Folha de S. Paulo


Crise ameaça trabalho de jornalistas indígenas na Venezuela

Falta de energia e de conexão com a internet, ameaças de violência e dificuldade para conseguir patrocínio são rotina para repórter e veículos jornalísticos que cobrem o cotidiano do povo indígena da Venezuela.

A situação é comum especialmente no Estado de Delta Amacuro. Localizado no norte do país, próximo da fronteira com a Guiana, a região é uma das mais pobres da Venezuela e tem grande presença indígena.

De acordo com o CPJ (Comitê para a Proteção a Jornalistas), ONG com sede em Nova York, os repórteres enfrentam pressão de autoridades para não cobrirem casos de corrupção ou de crimes contra os indígenas.

Reprodução
Home do site jornalístico venezuelano Tane Tanae, especializado em questões indígenas
Home do site jornalístico venezuelano Tane Tanae, especializado em questões indígenas

Foi o que aconteceu com o site jornalístico Tane Tanae. A publicação foi criada há dois anos por membros da comunidade indígena warao, a maior da região —o próprio nome do site significa "assim aconteceu" na língua dos warao.

A cobertura do site é toda voltada para a vida dos índios e os problemas que eles enfrentam, incluindo denúncias de corrupção e violência e questões de saúde.

Os sete jornalistas que trabalham no veículo costumam encontrar uma série de dificuldades para realizarem as reportagens. Um dos problemas mais comuns é o corte de energia.

A jornalista Alba Perdomo, da ONG venezuelana Instituto Imprensa e Sociedade, disse ao CPJ que as quedas da energia muitas vezes ocorrem devido a precariedade da infraestrutura venezuelana, mas em outras os cortes são feitos por ordem de autoridades insatisfeitas com a cobertura.

Além disso, a Redação do site costuma receber uma série de ameaças.

Segundo Perdomo, em 2016 dois motoqueiros fizeram ameaças de morte contra um dos fundadores da publicação, Amador Medina, 27, após a publicação de uma reportagem que ligava uma autoridade local a uma construção em um terreno indígena.

O próprio Medina disse ao CPJ que em junho um jornalista do site, que não teve o nome revelado, recebeu uma ligação o instruindo a não escrever sobre os grupos criminosos que atuam na região.

"[Tane Tanae] é a única mídia crítica que restou", disse Perdomo ao CPJ. "Isso deixa algumas pessoas pouco confortáveis e causa problemas, especialmente quando tem a ver com corrupção."

Além do site, a rádio Fe y Alegría (ligada a Igreja Católica) também é alvo de crítica das autoridades.

O Tane Tanae foi criado por jornalistas warao que trabalhavam na Fe y Alegria e o escritório do site fica dentro do prédio da rádio, em Tucupita, capital de Delta Amacuro.

A governadora do Estado, a chavista Lizeta Hernández, já acusou os dois veículos de incitarem a violência na região.

A rádio chegou a ficar fora do ar em julho de 2016 após as acusações.

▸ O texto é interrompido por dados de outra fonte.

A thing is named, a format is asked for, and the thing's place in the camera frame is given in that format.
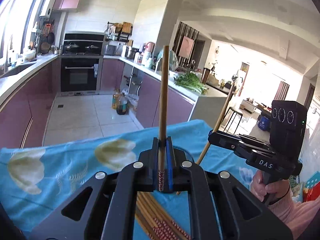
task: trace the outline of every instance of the white countertop
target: white countertop
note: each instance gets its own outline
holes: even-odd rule
[[[39,56],[37,61],[33,65],[21,71],[20,73],[13,76],[0,78],[0,105],[19,85],[25,82],[25,80],[27,80],[39,69],[55,60],[57,57],[58,55],[53,54],[47,56]]]
[[[120,56],[103,56],[103,58],[105,59],[119,59],[121,61],[123,61],[124,63],[127,63],[135,68],[137,68],[138,70],[143,71],[144,73],[154,77],[157,80],[161,81],[161,71],[153,71],[151,69],[145,68],[143,65],[134,63],[133,60],[129,60],[127,58],[123,58]],[[192,101],[196,102],[198,100],[198,97],[227,97],[226,94],[222,93],[221,91],[218,91],[210,86],[206,85],[206,88],[208,88],[208,91],[205,95],[201,95],[197,92],[193,92],[189,89],[177,86],[174,83],[174,79],[172,77],[169,77],[168,80],[168,85],[169,87],[177,90],[178,92],[180,92],[181,94],[185,95],[186,97],[190,98]]]

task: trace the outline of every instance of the toaster
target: toaster
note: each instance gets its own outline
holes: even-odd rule
[[[116,46],[114,45],[106,45],[103,51],[103,55],[113,56],[116,54]]]

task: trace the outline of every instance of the green vegetable
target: green vegetable
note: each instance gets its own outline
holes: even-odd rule
[[[174,83],[177,86],[190,89],[192,91],[198,92],[199,94],[205,94],[207,92],[207,88],[204,86],[204,84],[200,82],[196,74],[191,72],[175,77]]]

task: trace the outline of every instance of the chair
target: chair
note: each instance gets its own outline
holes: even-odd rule
[[[239,115],[240,115],[240,120],[239,120],[239,123],[238,123],[238,125],[237,125],[237,128],[235,129],[235,131],[234,131],[234,133],[233,133],[233,134],[235,134],[235,133],[236,133],[236,130],[238,129],[238,126],[239,126],[239,124],[240,124],[240,122],[241,122],[243,113],[241,112],[240,109],[236,109],[236,108],[234,108],[234,107],[231,106],[231,107],[229,107],[228,111],[226,112],[225,116],[223,117],[223,120],[225,119],[225,117],[226,117],[227,114],[229,113],[229,110],[233,111],[233,113],[232,113],[231,118],[229,119],[227,125],[225,126],[224,130],[228,127],[228,124],[230,123],[230,121],[231,121],[231,119],[232,119],[232,117],[233,117],[233,114],[235,114],[235,117],[233,118],[233,120],[232,120],[229,128],[227,129],[227,133],[228,133],[228,131],[229,131],[229,129],[230,129],[233,121],[235,120],[235,118],[236,118],[236,116],[237,116],[237,114],[239,114]]]

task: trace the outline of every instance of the faucet
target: faucet
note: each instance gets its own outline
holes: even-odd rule
[[[12,49],[12,37],[13,37],[13,34],[10,35],[8,46],[7,46],[7,52],[6,52],[5,62],[4,62],[4,73],[8,71],[8,54],[9,54],[9,50]]]

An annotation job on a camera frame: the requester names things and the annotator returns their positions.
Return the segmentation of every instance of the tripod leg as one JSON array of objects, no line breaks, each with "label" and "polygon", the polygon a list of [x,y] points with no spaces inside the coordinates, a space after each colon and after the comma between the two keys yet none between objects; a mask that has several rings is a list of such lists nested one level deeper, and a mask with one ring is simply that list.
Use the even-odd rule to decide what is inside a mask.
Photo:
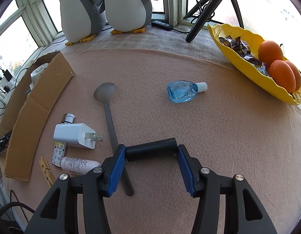
[{"label": "tripod leg", "polygon": [[[204,6],[209,0],[200,0],[199,1],[199,4],[201,6]],[[199,6],[198,4],[196,4],[186,15],[184,18],[189,18],[191,17],[192,15],[194,15],[197,11],[199,10]]]},{"label": "tripod leg", "polygon": [[201,28],[203,28],[204,24],[207,22],[207,20],[210,18],[211,14],[215,11],[215,9],[219,6],[219,4],[222,2],[222,0],[210,0],[207,4],[206,8],[203,10],[203,12],[198,17],[196,23],[192,27],[191,31],[186,36],[186,42],[190,43],[193,41],[193,39],[196,37],[196,35],[199,33]]},{"label": "tripod leg", "polygon": [[237,0],[231,0],[233,8],[235,10],[238,23],[240,24],[240,27],[244,29],[244,23],[242,19],[242,14],[240,13],[240,7],[238,6]]}]

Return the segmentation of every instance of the orange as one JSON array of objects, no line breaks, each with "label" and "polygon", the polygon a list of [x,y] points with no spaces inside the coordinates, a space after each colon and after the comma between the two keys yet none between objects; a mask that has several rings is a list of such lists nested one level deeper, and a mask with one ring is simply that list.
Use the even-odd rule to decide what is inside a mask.
[{"label": "orange", "polygon": [[269,69],[272,62],[275,60],[283,60],[283,51],[281,47],[272,40],[265,40],[258,49],[258,59],[266,64]]},{"label": "orange", "polygon": [[300,75],[300,71],[299,69],[295,66],[295,64],[293,64],[291,61],[285,61],[291,68],[291,70],[293,71],[294,75],[295,75],[295,80],[296,80],[296,89],[295,91],[300,89],[301,86],[301,75]]},{"label": "orange", "polygon": [[275,60],[272,62],[269,69],[269,75],[277,85],[285,88],[288,93],[293,93],[295,91],[295,75],[286,62],[282,60]]}]

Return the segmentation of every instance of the triangular cutout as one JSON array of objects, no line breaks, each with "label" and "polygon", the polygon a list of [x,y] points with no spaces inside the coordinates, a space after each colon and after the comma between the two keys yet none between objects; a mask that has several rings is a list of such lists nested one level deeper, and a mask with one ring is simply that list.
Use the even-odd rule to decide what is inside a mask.
[{"label": "triangular cutout", "polygon": [[255,203],[254,199],[252,198],[251,194],[247,189],[243,190],[243,198],[244,198],[244,205],[245,205],[246,220],[252,221],[252,220],[262,219],[263,215],[260,212],[257,204]]},{"label": "triangular cutout", "polygon": [[42,218],[48,218],[48,219],[56,219],[57,218],[57,209],[58,209],[60,194],[61,194],[61,190],[56,189],[41,213]]}]

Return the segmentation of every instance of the white charger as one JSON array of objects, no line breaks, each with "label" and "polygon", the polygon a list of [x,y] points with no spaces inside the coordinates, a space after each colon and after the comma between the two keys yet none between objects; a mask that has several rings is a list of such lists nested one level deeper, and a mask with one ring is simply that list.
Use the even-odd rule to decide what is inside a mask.
[{"label": "white charger", "polygon": [[81,148],[95,148],[95,142],[102,142],[103,137],[84,123],[57,124],[54,131],[56,142],[66,143],[68,146]]}]

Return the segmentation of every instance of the cardboard box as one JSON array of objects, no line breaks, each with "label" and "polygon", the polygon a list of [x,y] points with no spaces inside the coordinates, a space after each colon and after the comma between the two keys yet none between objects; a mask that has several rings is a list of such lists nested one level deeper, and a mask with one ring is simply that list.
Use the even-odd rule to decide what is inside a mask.
[{"label": "cardboard box", "polygon": [[[31,72],[44,63],[49,63],[48,67],[27,96]],[[74,75],[60,51],[40,57],[26,71],[0,122],[0,137],[13,130],[7,150],[0,154],[0,166],[6,177],[30,180],[34,155],[44,125],[55,102]]]}]

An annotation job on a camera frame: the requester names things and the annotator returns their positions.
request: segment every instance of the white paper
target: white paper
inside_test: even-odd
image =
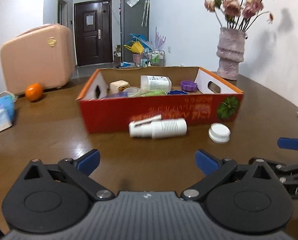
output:
[[[87,26],[93,25],[93,15],[88,15],[86,18],[87,18]]]

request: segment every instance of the yellow item
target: yellow item
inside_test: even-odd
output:
[[[133,41],[133,45],[131,47],[128,45],[123,45],[123,46],[126,47],[131,52],[137,53],[137,54],[142,54],[144,50],[144,47],[138,41],[137,42]]]

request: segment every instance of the red cardboard box
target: red cardboard box
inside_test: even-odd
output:
[[[181,81],[194,81],[198,91],[189,95],[104,98],[111,82],[124,80],[131,87],[140,87],[141,75],[167,76],[172,82],[172,90],[180,89]],[[162,119],[183,117],[188,125],[232,121],[237,116],[243,95],[240,89],[201,67],[147,67],[98,69],[77,101],[88,132],[96,133],[127,131],[131,121],[157,114],[162,114]]]

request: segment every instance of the pink suitcase
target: pink suitcase
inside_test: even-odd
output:
[[[65,85],[74,70],[72,32],[44,25],[5,43],[0,50],[7,90],[19,95],[40,83],[44,89]]]

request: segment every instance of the flower vase
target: flower vase
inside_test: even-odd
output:
[[[245,33],[243,31],[220,28],[217,56],[217,75],[228,80],[237,80],[239,63],[243,62]]]

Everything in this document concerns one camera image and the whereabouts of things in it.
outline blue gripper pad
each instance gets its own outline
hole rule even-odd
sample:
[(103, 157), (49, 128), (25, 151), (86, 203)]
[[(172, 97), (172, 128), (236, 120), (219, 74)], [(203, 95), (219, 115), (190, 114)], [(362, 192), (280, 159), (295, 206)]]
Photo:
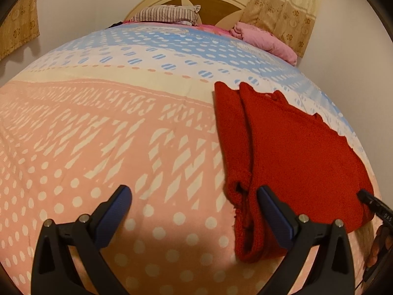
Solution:
[(280, 247), (290, 250), (293, 246), (292, 239), (295, 235), (293, 226), (288, 222), (276, 204), (281, 202), (277, 197), (275, 202), (265, 188), (265, 186), (261, 186), (257, 190), (259, 207)]
[(94, 231), (94, 244), (97, 249), (108, 246), (121, 220), (124, 215), (127, 214), (131, 206), (131, 202), (132, 194), (130, 188), (128, 186), (121, 185), (107, 202), (104, 202), (97, 207), (97, 213), (100, 213), (100, 208), (103, 210), (103, 214), (97, 214), (101, 217), (101, 220), (98, 222)]

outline screw
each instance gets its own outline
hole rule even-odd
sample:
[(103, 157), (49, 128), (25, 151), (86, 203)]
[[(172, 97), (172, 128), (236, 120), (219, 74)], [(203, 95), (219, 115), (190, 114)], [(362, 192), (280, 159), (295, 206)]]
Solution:
[(49, 226), (52, 225), (52, 223), (53, 223), (53, 221), (52, 221), (51, 219), (47, 219), (47, 220), (44, 222), (44, 226), (45, 226), (45, 227), (49, 227)]
[(299, 221), (302, 223), (307, 223), (309, 221), (309, 217), (306, 214), (300, 214), (299, 215)]
[(83, 214), (79, 216), (79, 222), (86, 223), (90, 219), (90, 216), (88, 214)]
[(342, 220), (336, 220), (336, 221), (335, 221), (335, 224), (336, 224), (338, 227), (343, 227), (343, 226), (344, 226), (344, 222), (343, 222)]

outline curtain
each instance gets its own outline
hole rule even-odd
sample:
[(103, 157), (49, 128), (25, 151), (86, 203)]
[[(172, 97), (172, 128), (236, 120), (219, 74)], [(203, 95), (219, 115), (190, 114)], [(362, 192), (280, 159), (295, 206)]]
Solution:
[(303, 57), (321, 0), (250, 0), (240, 19), (274, 34)]
[(0, 60), (39, 35), (37, 0), (18, 0), (0, 27)]

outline white wall
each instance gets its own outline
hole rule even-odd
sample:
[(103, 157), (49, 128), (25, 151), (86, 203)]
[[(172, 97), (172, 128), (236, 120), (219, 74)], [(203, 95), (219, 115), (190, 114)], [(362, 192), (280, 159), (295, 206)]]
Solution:
[[(41, 36), (0, 61), (0, 85), (61, 44), (123, 20), (141, 0), (38, 0)], [(322, 0), (299, 68), (342, 110), (393, 206), (393, 43), (366, 0)]]
[(322, 0), (300, 70), (347, 118), (393, 207), (393, 43), (366, 0)]

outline pink blanket
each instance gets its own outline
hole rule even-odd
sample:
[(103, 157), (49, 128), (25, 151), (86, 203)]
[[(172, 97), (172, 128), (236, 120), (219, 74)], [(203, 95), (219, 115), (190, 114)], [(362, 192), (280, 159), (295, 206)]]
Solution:
[(238, 22), (235, 27), (231, 29), (230, 33), (235, 38), (241, 39), (258, 49), (267, 51), (293, 66), (296, 65), (296, 53), (288, 45), (267, 31), (263, 31), (250, 24)]

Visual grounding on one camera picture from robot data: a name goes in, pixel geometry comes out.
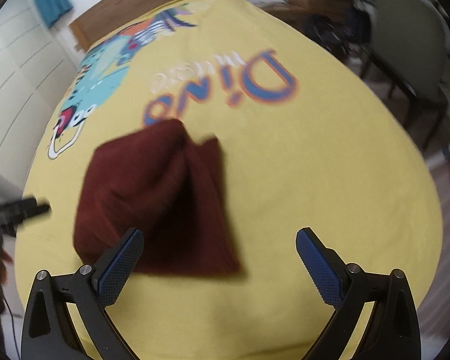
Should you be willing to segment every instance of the blue grip pad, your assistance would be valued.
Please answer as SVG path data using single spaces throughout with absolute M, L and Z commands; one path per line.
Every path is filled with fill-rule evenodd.
M 143 234 L 135 229 L 98 282 L 98 304 L 102 309 L 111 306 L 122 292 L 143 252 Z
M 343 301 L 342 284 L 326 257 L 304 230 L 297 233 L 295 244 L 323 301 L 338 308 Z

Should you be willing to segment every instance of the folded towel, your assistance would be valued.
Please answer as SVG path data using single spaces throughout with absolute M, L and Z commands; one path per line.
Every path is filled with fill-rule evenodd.
M 195 144 L 165 120 L 95 150 L 73 244 L 93 264 L 130 227 L 145 235 L 135 272 L 211 276 L 240 270 L 224 217 L 217 138 Z

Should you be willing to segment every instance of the wooden desk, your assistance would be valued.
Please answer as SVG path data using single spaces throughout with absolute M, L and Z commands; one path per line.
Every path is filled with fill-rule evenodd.
M 289 3 L 262 3 L 257 7 L 300 32 L 303 32 L 303 20 L 311 13 L 304 7 Z

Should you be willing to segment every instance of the metal screw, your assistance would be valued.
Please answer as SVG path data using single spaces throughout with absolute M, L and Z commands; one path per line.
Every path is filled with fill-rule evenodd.
M 92 271 L 92 267 L 90 265 L 82 265 L 80 267 L 80 273 L 82 275 L 88 275 Z
M 405 277 L 405 274 L 401 269 L 394 269 L 394 275 L 399 279 L 403 279 Z
M 348 264 L 346 267 L 353 274 L 357 274 L 360 272 L 360 267 L 358 266 L 358 264 L 355 264 L 354 262 L 352 262 L 351 264 Z
M 43 280 L 47 277 L 47 271 L 40 271 L 39 273 L 37 273 L 37 279 L 38 280 Z

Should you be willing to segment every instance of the chair leg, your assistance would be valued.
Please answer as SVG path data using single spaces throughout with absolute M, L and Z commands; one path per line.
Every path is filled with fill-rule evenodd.
M 391 83 L 390 90 L 388 91 L 387 99 L 392 98 L 392 95 L 394 94 L 394 90 L 396 87 L 397 87 L 397 84 L 395 84 L 394 82 Z
M 414 101 L 410 101 L 405 119 L 403 120 L 402 123 L 403 128 L 405 130 L 408 130 L 412 126 L 412 124 L 414 124 L 415 121 L 418 119 L 420 113 L 421 110 L 418 107 L 418 105 Z
M 370 69 L 370 66 L 372 65 L 372 57 L 371 55 L 368 57 L 365 65 L 362 67 L 362 71 L 360 73 L 360 79 L 363 80 L 363 78 L 366 76 L 368 69 Z
M 435 121 L 435 124 L 433 125 L 433 127 L 431 128 L 431 130 L 428 133 L 427 137 L 425 138 L 425 142 L 423 142 L 423 146 L 422 146 L 422 150 L 423 151 L 425 151 L 427 149 L 428 145 L 430 144 L 430 141 L 432 140 L 432 138 L 437 133 L 437 130 L 440 127 L 440 124 L 442 124 L 442 121 L 443 121 L 445 115 L 447 115 L 447 110 L 446 109 L 439 111 L 438 116 L 437 116 L 437 120 Z

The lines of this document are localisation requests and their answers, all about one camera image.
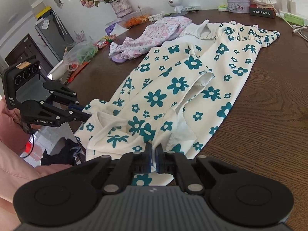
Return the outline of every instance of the wood grain surface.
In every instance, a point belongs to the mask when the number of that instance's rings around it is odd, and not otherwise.
[[[259,25],[281,36],[262,48],[232,110],[200,154],[270,177],[284,183],[295,198],[287,224],[294,231],[308,230],[308,42],[279,18],[204,10],[189,13],[193,23],[229,22]],[[148,24],[117,37],[139,37]],[[109,101],[122,81],[144,55],[123,64],[108,59],[101,50],[69,88],[81,104],[93,99]],[[79,122],[70,126],[76,131]]]

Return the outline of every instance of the plastic bag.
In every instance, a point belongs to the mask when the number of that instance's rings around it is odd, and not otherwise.
[[[90,61],[98,52],[98,47],[89,41],[83,41],[74,46],[63,56],[63,65],[69,71],[75,71],[78,66]]]

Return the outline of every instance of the refrigerator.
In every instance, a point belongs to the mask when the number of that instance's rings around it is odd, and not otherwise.
[[[73,38],[69,35],[54,11],[51,11],[50,15],[39,20],[35,25],[35,29],[58,61],[63,59],[65,47],[72,47],[74,43]]]

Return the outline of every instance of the camera lens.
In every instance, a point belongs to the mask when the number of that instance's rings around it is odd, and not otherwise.
[[[29,76],[30,76],[30,74],[31,74],[30,68],[26,68],[25,71],[23,72],[23,78],[24,78],[25,80],[28,79]]]
[[[16,78],[15,78],[15,84],[16,84],[16,85],[19,85],[20,82],[21,82],[21,76],[18,75],[18,76],[16,76]]]
[[[35,73],[37,70],[38,70],[38,65],[37,65],[37,64],[34,64],[34,65],[32,66],[32,73]]]

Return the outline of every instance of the white robot figurine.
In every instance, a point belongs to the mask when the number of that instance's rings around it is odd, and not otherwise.
[[[180,14],[184,11],[184,7],[182,6],[183,0],[168,0],[170,6],[175,7],[174,12]]]

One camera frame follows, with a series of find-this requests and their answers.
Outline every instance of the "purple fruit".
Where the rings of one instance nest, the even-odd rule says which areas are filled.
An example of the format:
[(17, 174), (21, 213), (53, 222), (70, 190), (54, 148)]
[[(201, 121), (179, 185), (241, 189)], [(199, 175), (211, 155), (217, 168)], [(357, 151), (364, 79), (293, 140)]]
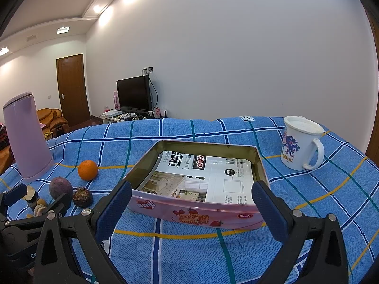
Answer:
[(49, 192), (53, 199), (57, 199), (61, 194), (67, 193), (71, 198), (73, 189), (71, 183), (63, 177), (55, 177), (49, 185)]

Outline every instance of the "ceiling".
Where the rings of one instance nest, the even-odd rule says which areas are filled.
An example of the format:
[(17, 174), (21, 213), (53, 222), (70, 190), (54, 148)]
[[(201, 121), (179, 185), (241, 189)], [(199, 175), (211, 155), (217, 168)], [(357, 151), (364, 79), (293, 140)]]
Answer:
[[(42, 41), (87, 33), (113, 1), (24, 0), (0, 38), (0, 49), (9, 49), (0, 60)], [(57, 34), (57, 29), (63, 26), (70, 27), (68, 33)]]
[(81, 17), (92, 0), (25, 0), (1, 39), (28, 27), (63, 18)]

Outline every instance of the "wooden door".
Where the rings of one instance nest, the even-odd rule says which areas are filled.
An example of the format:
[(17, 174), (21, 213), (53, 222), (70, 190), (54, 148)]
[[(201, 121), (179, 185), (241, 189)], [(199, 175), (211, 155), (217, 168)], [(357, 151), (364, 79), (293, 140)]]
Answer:
[(56, 74), (62, 113), (69, 126), (87, 121), (90, 110), (84, 83), (83, 55), (57, 59)]
[[(367, 12), (367, 17), (371, 25), (371, 29), (374, 36), (377, 58), (379, 58), (379, 27), (375, 19)], [(373, 132), (371, 134), (371, 139), (368, 144), (366, 155), (369, 157), (377, 166), (379, 166), (379, 101), (376, 108), (376, 116), (374, 122)]]

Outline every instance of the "yellow stripe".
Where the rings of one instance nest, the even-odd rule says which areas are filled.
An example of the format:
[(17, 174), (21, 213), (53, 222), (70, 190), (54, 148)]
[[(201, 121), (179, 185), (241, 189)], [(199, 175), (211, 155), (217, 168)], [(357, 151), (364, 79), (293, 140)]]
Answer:
[[(353, 169), (353, 171), (350, 173), (350, 175), (353, 175), (353, 174), (359, 169), (359, 167), (362, 165), (362, 163), (363, 163), (366, 159), (367, 159), (367, 156), (364, 157), (364, 158), (361, 160), (361, 162), (357, 165), (357, 167), (356, 167), (355, 169)], [(340, 184), (338, 185), (337, 188), (335, 188), (335, 189), (333, 189), (332, 191), (330, 191), (330, 192), (324, 194), (323, 196), (320, 196), (319, 198), (315, 198), (315, 199), (313, 199), (313, 200), (310, 200), (309, 202), (310, 202), (310, 203), (314, 203), (314, 202), (318, 202), (318, 201), (321, 201), (321, 200), (325, 199), (325, 198), (328, 197), (329, 195), (331, 195), (331, 194), (335, 193), (337, 190), (339, 190), (343, 185), (345, 185), (345, 184), (348, 182), (349, 179), (350, 179), (350, 177), (348, 176), (348, 177), (347, 177), (342, 183), (340, 183)], [(303, 208), (303, 207), (305, 207), (305, 206), (308, 206), (308, 203), (300, 204), (299, 206), (296, 206), (295, 209)]]
[(275, 156), (268, 156), (266, 157), (266, 159), (269, 159), (269, 158), (276, 158), (276, 157), (280, 157), (281, 155), (275, 155)]
[[(62, 163), (56, 163), (58, 165), (61, 165), (62, 167), (67, 167), (67, 168), (75, 168), (76, 166), (74, 165), (66, 165)], [(124, 165), (111, 165), (109, 167), (98, 167), (99, 169), (123, 169), (125, 166)], [(134, 167), (134, 164), (128, 165), (128, 168)]]
[[(230, 236), (235, 234), (240, 234), (249, 231), (249, 229), (235, 229), (233, 231), (222, 232), (223, 236)], [(132, 231), (123, 231), (121, 229), (115, 229), (115, 233), (131, 235), (136, 237), (160, 237), (165, 239), (202, 239), (202, 238), (216, 238), (217, 233), (211, 234), (200, 234), (200, 235), (169, 235), (169, 234), (158, 234), (158, 233), (139, 233)]]
[(5, 185), (5, 187), (8, 188), (8, 190), (10, 190), (11, 188), (6, 184), (5, 180), (0, 178), (0, 181)]
[(321, 136), (323, 137), (324, 135), (326, 135), (329, 132), (331, 132), (331, 130), (325, 131)]
[(356, 265), (359, 263), (359, 261), (361, 260), (361, 258), (363, 257), (363, 255), (366, 253), (368, 247), (372, 244), (372, 242), (374, 241), (376, 235), (378, 235), (379, 233), (379, 229), (376, 231), (376, 233), (374, 234), (373, 238), (371, 238), (370, 242), (367, 244), (367, 246), (365, 247), (365, 249), (363, 250), (363, 252), (360, 254), (360, 256), (357, 258), (357, 260), (355, 261), (355, 263), (353, 264), (353, 266), (351, 266), (351, 270), (353, 270)]

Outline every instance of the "genji logo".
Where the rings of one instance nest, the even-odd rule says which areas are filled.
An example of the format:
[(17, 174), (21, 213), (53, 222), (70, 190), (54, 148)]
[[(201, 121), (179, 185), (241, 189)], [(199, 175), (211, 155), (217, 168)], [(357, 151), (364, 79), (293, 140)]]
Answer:
[(146, 209), (153, 209), (155, 204), (151, 201), (137, 201), (137, 206)]
[(193, 169), (204, 169), (205, 168), (205, 160), (206, 156), (196, 156), (195, 161), (193, 163)]
[(198, 165), (199, 169), (202, 168), (204, 165), (204, 156), (198, 156), (196, 159), (196, 164)]
[(248, 213), (240, 213), (237, 217), (240, 219), (249, 219), (252, 217), (252, 215), (250, 215)]

Medina teme que o governo tome uma atitude parecida com o Tane Tanae, bloqueando o acesso ao site em algum momento.

No caso do site, a relação difícil com o governo diminui o número de propagandas oficiais, que é sua principal fonte de financiamento.

Apesar disso, a publicação atualmente tem propaganda tanto de Lizeta quando de sua rival na próxima eleição, a candidata opositora Larissa González.